The Missing Picture: A Poetic Love Note To Alzheimer’s

The Missing Picture - Short Film Review - Indie Shorts Mag

8:44-minutes of reel on a family’s moment with love, life and memories: that’s what writer-director Javier Aparisi’s The Missing Picture is all about. A film that deals with the central character’s suffering because of Alzheimer’s, Aparisi’s short presents a sublime, touching portrait of a family that has to live with someone whose death is more profound and affecting while they continue to breathe. That Alzheimer’s affects those around the patient more than the patient themselves is a contested thought, but Aparisi manages to crease that out by depicting a balanced, nuanced take on the illness and what it does to a family on the whole.

The Missing Picture opts for a cyclic narrative, opening with Bebhinn Pidgeon, who plays Julia, going through what’s left in the room, clearly implying its occupant, now missing. The air of melancholia and loss is well established, right from the opening frame. The credit for this also goes to Ilhan Saferali whose soulful composition plays along, albeit faintly in the background. As Julia sits by the table opening the wooden box, we peek into it as she does. Filled with polaroid shots are someone’s life, moments they cherished and celebrated, someone’s memories of themselves and the life they lived and left behind, all neatly stacked into a box.

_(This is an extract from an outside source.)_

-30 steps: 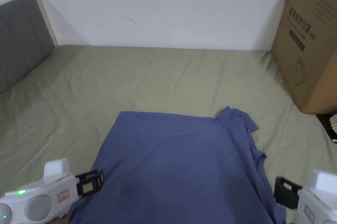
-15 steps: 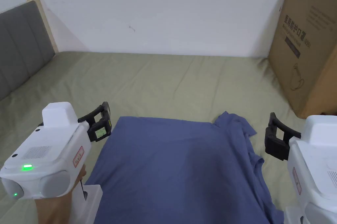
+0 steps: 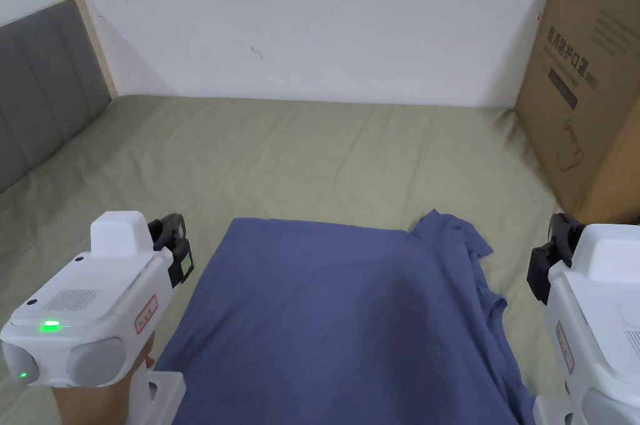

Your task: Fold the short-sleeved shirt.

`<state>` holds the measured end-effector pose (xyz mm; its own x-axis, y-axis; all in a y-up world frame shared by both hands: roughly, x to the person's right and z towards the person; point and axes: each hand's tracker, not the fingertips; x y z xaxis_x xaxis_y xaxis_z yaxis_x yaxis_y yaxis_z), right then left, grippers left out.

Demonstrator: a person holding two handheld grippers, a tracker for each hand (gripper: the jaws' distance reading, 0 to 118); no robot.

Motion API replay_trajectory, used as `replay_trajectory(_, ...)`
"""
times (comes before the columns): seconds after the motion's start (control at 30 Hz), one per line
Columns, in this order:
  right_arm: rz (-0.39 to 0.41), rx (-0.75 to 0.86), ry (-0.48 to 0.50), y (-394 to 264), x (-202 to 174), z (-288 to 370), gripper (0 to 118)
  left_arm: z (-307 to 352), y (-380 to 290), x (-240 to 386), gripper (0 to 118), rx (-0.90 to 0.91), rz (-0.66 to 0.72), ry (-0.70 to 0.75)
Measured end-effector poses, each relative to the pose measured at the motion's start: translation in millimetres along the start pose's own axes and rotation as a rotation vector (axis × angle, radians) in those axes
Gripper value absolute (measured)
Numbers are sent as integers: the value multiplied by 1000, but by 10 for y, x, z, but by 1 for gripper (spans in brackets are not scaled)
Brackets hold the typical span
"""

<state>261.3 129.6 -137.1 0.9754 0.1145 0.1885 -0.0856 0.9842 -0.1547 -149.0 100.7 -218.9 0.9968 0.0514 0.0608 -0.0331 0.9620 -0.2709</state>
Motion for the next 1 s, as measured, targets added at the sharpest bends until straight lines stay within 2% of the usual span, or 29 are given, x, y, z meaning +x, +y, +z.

Aparisi opts for non-linear narration as we revisit the most telling moment of the short; a single photograph of a clear and happy day by the ocean. Ethel Pitchford who plays the grandma, is so brilliant in bringing forth the chaos and emptiness of an Alzheimer’s suffering, that from the very first time she fills our screen, she fills our hearts too. There is that unmistakable fear, anxiety and childlike naiveté to her act that only makes the character more believable, not only in terms of the concerned individual but also the family; after all, it is the family’s pain as much as it is hers.

When Julia’s husband, Peter (Roberto Lanzas) enters the scene with little Victor (Victor Aja Yera), the panic and fear exhibited by the grandma who can no longer recognise her own family is painful. Pidgeon nails her performance too, being the calm support to her mother as the family begins their annual summer trip to the ocean. Javier Labrador Deulofeu’s camera follows the family into their outing. The sharp colour contrast from the dimly lit indoors to the bright, open-air at the ocean is striking. It’s almost as if one has breathed life into a vacant space. As the grandmother and grandson bond over their common discovery of the lapping water, the time is frozen forever.

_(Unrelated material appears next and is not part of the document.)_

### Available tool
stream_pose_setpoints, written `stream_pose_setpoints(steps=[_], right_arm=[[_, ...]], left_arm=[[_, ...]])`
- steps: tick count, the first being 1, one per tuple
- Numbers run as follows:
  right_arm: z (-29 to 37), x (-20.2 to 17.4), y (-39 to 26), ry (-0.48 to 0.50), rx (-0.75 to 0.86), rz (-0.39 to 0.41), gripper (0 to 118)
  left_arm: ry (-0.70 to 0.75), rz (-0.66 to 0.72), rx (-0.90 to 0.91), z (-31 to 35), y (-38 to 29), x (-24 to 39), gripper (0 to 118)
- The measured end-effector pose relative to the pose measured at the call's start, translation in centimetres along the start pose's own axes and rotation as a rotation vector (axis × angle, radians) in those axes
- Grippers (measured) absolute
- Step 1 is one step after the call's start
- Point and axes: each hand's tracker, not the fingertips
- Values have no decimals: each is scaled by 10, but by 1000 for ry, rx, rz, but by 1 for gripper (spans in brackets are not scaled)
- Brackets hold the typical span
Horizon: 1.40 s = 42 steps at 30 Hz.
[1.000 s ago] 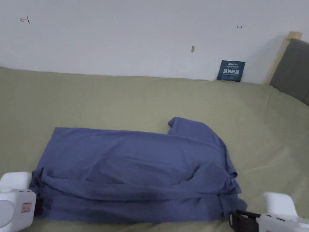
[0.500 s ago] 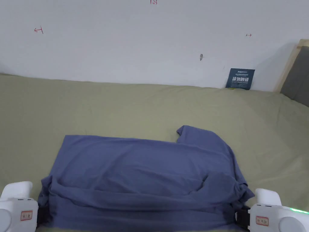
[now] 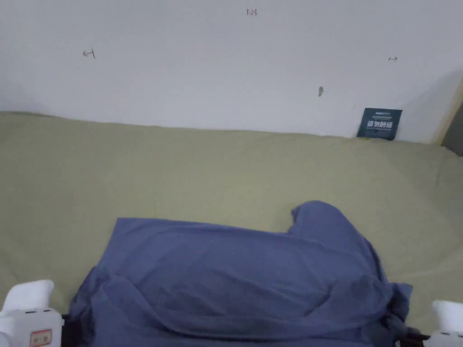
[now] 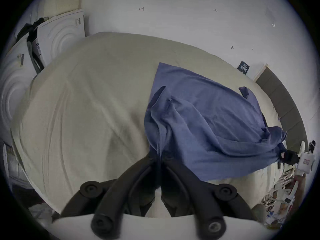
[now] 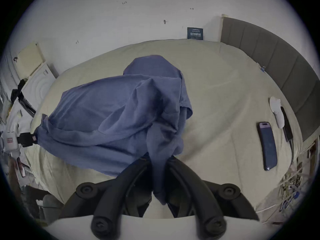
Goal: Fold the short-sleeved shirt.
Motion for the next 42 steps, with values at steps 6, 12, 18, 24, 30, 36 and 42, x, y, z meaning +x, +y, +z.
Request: stream_pose_setpoints(steps=[6,12,18,24,30,36,42], right_arm=[[28,1,-47,-36,-84,28,13],[48,10,-80,-64,-150,12,13],[47,14,-97,-70,-178,2,13],[101,25,-82,-8,-56,-86,71],[141,-10,-43,30,174,-51,69],[129,-78,-55,-111,303,176,1],[106,-102,-72,-10,258,198,1]], left_arm=[[38,8,-67,27,-57,-6,3],[67,45,-129,50,-94,-13,3],[64,63,-182,49,-114,-20,3],[31,40,-72,100,-97,-12,73],[-50,-59,158,134,-63,29,74],[-8,-133,309,129,-80,91,17],[-34,-197,236,105,-98,121,0]])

What sets The Missing Picture apart from its category and theme is the narrative style opted for. Instead of having very many dialogues or scenes that highlight the obvious difficulties of being the patient and having someone to deal with them, the film focuses on the void and moments that tie the individuals together — a clever, interesting choice, as it not only makes the film moving, but also hopeful. 

Aparisi’s The Missing Picture, contrary to its title, isn’t about the missing picture, but the missing individual whose void no amount of photographs can fill.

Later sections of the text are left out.